Meta, de son côté, a présenté, sur la même période, un chiffre d’affaires de 40,6 milliards de dollars, en hausse de 19 %. A ce train-là, l’entreprise créée en 2004 devrait faire mieux sur l’année que la centenaire allemande Mercedes ou le français EDF. Tandis que Google, avec presque 90 milliards de dollars de ventes sur ces mêmes trois mois, en hausse de 15 %, surpasse le premier industriel européen, Volkswagen.
Enfin, si l’on s’attarde sur les profits, la comparaison est encore plus cruelle. Google gagne désormais 26 milliards de dollars par trimestre, Microsoft, 25 milliards, et Meta, 15 milliards. Au total, Google, Microsoft et Apple figurent toutes les trois dans les cinq entreprises les plus profitables du monde.
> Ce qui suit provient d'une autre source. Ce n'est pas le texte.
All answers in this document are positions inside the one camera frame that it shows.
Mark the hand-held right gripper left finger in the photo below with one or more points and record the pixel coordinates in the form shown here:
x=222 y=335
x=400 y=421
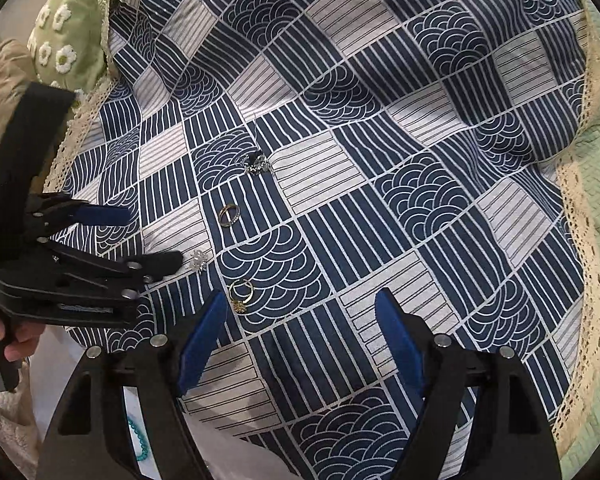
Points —
x=202 y=345

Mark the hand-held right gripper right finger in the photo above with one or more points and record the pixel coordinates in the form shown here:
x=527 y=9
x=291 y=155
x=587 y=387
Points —
x=400 y=340

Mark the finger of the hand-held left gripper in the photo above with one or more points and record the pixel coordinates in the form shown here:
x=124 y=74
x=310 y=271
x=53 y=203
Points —
x=155 y=262
x=105 y=215

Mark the person's left hand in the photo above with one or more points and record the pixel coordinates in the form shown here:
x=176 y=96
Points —
x=17 y=337

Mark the beige cushion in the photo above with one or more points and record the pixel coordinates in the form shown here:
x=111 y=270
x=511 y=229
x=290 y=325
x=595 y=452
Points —
x=5 y=95

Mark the green daisy pillow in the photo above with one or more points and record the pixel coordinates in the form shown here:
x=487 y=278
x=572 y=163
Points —
x=75 y=25

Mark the blue patterned lace-trimmed cloth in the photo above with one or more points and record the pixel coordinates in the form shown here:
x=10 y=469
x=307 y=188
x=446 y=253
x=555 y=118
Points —
x=360 y=160

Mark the white knitted cloth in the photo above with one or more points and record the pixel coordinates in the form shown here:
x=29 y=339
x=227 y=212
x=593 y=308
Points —
x=2 y=420

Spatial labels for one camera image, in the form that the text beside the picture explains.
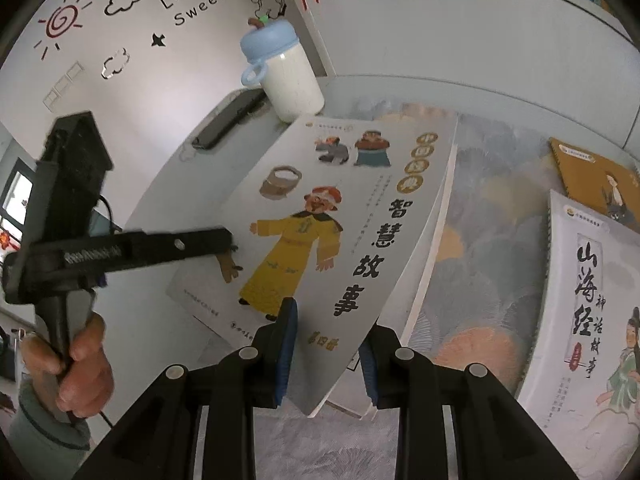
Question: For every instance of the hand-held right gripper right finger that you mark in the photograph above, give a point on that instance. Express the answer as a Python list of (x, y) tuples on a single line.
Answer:
[(370, 380)]

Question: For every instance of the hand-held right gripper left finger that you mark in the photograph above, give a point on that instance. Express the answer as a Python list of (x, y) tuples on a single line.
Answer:
[(285, 350)]

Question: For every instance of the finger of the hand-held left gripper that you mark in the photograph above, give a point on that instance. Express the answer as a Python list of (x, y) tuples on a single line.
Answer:
[(175, 250)]

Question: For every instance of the white book with yellow-robed man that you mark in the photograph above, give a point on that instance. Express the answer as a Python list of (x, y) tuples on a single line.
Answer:
[(350, 210)]

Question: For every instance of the brown book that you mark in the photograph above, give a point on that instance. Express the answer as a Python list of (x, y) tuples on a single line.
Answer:
[(585, 175)]

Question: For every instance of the person's left forearm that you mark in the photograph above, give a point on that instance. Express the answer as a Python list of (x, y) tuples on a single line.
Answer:
[(45, 430)]

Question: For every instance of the person's left hand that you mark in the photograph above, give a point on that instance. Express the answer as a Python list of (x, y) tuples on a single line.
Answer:
[(85, 380)]

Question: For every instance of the window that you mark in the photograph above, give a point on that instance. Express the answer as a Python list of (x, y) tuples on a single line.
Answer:
[(15, 195)]

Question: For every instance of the black flat case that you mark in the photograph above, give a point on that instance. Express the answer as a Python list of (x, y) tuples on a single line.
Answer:
[(227, 120)]

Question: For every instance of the white book with green-robed figure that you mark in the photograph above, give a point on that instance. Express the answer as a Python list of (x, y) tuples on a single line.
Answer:
[(565, 360)]

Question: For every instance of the white bottle with blue lid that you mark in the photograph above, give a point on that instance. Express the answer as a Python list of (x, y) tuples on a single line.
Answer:
[(292, 85)]

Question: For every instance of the white bookshelf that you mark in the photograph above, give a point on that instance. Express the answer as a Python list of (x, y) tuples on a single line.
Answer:
[(450, 50)]

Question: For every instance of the white wall socket panel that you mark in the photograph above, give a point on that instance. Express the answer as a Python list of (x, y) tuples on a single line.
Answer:
[(62, 85)]

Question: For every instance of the black cloud wall decal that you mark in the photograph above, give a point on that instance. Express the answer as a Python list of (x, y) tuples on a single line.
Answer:
[(122, 10), (116, 75)]

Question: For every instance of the red sun wall decal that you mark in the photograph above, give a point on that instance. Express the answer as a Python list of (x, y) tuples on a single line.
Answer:
[(62, 22)]

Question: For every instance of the black bird wall decal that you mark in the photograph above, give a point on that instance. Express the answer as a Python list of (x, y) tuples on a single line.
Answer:
[(159, 40)]

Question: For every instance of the black lettering wall decal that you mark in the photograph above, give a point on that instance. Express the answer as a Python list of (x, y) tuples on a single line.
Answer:
[(179, 19)]

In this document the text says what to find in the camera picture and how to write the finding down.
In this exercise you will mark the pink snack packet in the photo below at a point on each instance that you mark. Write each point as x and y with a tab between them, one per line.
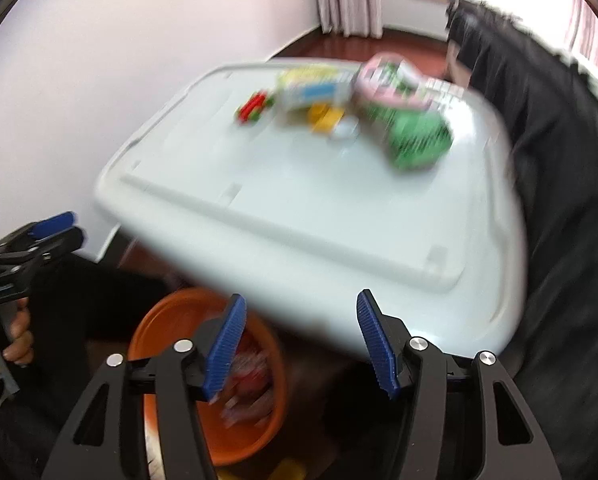
384	82

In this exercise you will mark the green snack packet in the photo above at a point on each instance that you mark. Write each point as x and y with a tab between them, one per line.
414	137

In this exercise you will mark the white plastic storage box lid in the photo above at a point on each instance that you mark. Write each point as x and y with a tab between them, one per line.
299	220

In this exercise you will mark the pink curtain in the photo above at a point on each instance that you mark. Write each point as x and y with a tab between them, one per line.
594	40

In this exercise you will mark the person's left hand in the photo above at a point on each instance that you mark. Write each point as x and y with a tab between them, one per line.
19	337

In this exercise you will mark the red green small toy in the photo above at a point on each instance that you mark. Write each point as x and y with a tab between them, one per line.
253	106

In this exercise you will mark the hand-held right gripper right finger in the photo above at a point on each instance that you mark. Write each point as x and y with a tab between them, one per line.
377	352

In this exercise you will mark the black cloth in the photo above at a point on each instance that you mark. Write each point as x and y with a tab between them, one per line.
554	210

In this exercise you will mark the white yellow and blue box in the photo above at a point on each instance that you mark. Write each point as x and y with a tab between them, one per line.
314	87

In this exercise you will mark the yellow small block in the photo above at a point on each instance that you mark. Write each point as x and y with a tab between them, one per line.
324	119

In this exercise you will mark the red and white wrappers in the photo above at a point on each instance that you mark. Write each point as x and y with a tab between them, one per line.
246	385

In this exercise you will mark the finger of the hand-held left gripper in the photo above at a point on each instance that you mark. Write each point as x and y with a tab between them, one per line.
54	222
66	241

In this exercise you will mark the small white wrapper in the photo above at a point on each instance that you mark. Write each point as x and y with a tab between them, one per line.
344	130

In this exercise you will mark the yellow object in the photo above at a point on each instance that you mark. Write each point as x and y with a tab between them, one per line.
290	470

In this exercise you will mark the white striped packet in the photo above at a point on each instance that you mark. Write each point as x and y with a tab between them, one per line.
444	94

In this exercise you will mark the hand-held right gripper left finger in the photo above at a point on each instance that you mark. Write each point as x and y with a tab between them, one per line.
225	352

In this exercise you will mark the orange plastic basin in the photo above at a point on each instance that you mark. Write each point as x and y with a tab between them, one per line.
179	325
La première européenne de ce classement, TotalEnergies, figure en vingt-cinquième place.
Centrale nucléaire en construction
Mais il en fallait plus pour ravir les investisseurs boursiers. Il faut dire que les niveaux de valorisation de ces entreprises, qui, à elles trois, font plus que les cinquante premières entreprises de la zone euro, n’autorisent pas la plus petite inquiétude. Et celle-ci a pointé son nez quand Mark Zuckerberg, le fondateur de Facebook, a évoqué une accélération des investissements dans l’intelligence artificielle en 2025.
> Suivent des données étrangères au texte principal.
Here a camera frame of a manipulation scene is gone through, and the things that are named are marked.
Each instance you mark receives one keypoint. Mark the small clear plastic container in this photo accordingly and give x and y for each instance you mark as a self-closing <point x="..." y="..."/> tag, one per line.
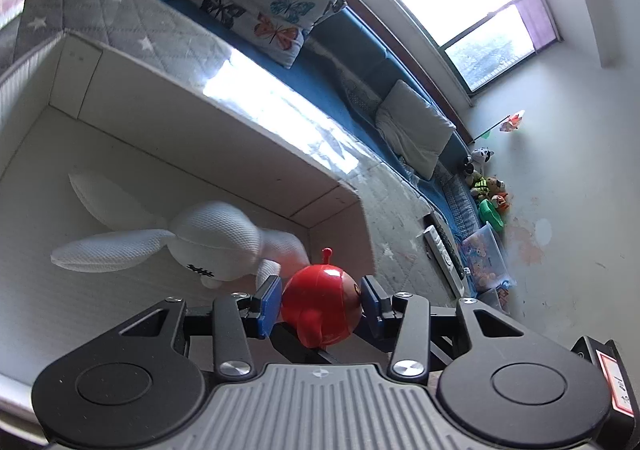
<point x="497" y="297"/>

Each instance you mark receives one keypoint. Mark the red round toy figure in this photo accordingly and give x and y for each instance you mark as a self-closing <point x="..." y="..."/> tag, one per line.
<point x="320" y="300"/>

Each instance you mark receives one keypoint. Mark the clear plastic toy container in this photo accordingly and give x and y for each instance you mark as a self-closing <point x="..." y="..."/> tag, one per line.
<point x="482" y="255"/>

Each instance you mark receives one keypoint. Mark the blue sofa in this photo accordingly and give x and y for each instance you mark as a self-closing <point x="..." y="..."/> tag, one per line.
<point x="350" y="54"/>

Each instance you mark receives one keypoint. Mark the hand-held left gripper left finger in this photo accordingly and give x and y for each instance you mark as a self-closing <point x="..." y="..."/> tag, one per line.
<point x="267" y="306"/>

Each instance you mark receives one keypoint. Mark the grey cardboard box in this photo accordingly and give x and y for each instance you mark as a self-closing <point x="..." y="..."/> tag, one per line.
<point x="150" y="139"/>

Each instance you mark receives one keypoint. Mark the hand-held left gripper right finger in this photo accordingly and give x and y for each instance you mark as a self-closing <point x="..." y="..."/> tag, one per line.
<point x="370" y="304"/>

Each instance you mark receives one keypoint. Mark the green plastic basket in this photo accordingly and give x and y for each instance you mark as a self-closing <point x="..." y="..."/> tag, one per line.
<point x="490" y="217"/>

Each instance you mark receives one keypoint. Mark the orange plush toy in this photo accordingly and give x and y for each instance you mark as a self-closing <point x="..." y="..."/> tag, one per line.
<point x="500" y="202"/>

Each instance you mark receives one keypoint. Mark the grey quilted desktop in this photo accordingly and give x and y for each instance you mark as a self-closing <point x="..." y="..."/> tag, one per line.
<point x="125" y="14"/>

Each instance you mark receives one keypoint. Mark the black remote control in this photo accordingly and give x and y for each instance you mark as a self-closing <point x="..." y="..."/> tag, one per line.
<point x="445" y="237"/>

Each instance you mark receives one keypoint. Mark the artificial flower on stem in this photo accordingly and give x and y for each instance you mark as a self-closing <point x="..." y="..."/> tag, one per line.
<point x="512" y="122"/>

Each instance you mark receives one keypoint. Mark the black and white plush dog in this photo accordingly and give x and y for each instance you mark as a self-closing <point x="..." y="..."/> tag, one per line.
<point x="480" y="157"/>

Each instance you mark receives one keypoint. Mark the brown plush toy green vest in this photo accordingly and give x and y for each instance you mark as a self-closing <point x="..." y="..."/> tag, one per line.
<point x="482" y="186"/>

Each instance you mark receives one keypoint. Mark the grey cushion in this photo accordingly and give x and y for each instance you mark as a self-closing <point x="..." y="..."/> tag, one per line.
<point x="412" y="129"/>

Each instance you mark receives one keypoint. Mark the white remote control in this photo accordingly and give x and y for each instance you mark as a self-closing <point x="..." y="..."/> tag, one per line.
<point x="442" y="260"/>

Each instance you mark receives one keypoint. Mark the white plush rabbit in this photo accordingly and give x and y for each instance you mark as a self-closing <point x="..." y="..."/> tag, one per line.
<point x="215" y="240"/>

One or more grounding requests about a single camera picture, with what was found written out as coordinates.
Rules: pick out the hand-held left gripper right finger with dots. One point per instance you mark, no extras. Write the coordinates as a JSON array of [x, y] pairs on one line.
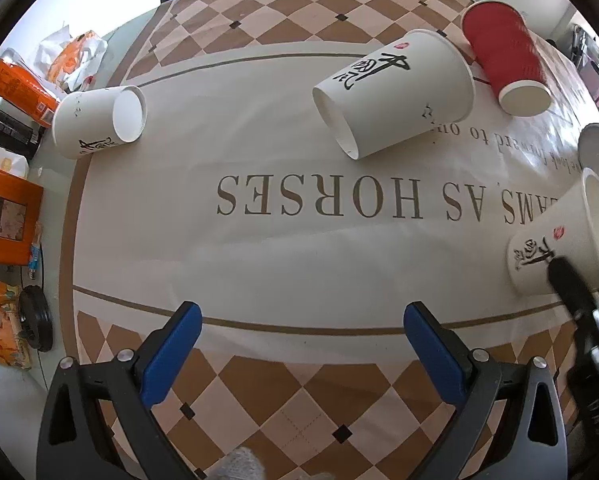
[[434, 355]]

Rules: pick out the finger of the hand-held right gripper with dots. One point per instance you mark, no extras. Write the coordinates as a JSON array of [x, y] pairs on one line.
[[569, 285]]

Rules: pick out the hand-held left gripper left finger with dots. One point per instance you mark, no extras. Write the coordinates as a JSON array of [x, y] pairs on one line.
[[172, 355]]

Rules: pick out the white paper cup black print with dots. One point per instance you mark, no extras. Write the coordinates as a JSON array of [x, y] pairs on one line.
[[404, 90], [87, 120], [539, 247]]

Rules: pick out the red ribbed paper cup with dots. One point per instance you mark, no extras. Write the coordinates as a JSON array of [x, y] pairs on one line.
[[504, 45]]

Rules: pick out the grey fuzzy cloth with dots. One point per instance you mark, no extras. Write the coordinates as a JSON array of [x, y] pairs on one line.
[[244, 466]]

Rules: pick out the black round disc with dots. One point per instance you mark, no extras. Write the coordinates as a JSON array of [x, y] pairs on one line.
[[34, 317]]

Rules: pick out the checkered printed table mat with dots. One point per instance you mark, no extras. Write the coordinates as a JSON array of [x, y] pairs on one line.
[[279, 260]]

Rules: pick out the small blue packet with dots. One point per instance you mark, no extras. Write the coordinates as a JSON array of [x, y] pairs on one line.
[[35, 255]]

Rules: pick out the square orange box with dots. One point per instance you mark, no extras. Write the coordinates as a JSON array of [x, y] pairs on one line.
[[9, 220]]

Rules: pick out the dark equipment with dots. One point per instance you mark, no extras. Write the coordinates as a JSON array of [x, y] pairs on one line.
[[587, 60]]

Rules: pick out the white box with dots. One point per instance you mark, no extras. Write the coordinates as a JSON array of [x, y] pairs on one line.
[[7, 161]]

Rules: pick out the black box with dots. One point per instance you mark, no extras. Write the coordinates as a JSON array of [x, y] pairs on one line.
[[4, 127]]

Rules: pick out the long orange carton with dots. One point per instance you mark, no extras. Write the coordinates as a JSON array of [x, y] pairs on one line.
[[22, 91]]

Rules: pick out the plastic bag with orange packets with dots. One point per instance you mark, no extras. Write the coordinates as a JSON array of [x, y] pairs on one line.
[[72, 57]]
Même avertissement chez Microsoft, dont les seules dépenses de sa division cloud ont doublé sur le trimestre, à 20 milliards de dollars. La firme arrose tous azimuts, même dans une centrale nucléaire en construction. Cette valse de centaines de milliards de dollars donne le tournis à Wall Street, qui a fait paradoxalement baisser les cours de Microsoft et de Meta à l’annonce de leurs très bons résultats. Dépenser sans compter pour ne pas se faire distancer, sans dégrader la machine à profits, c’est le nouveau pari quotidien des géants américains. Pas celui de l’Europe.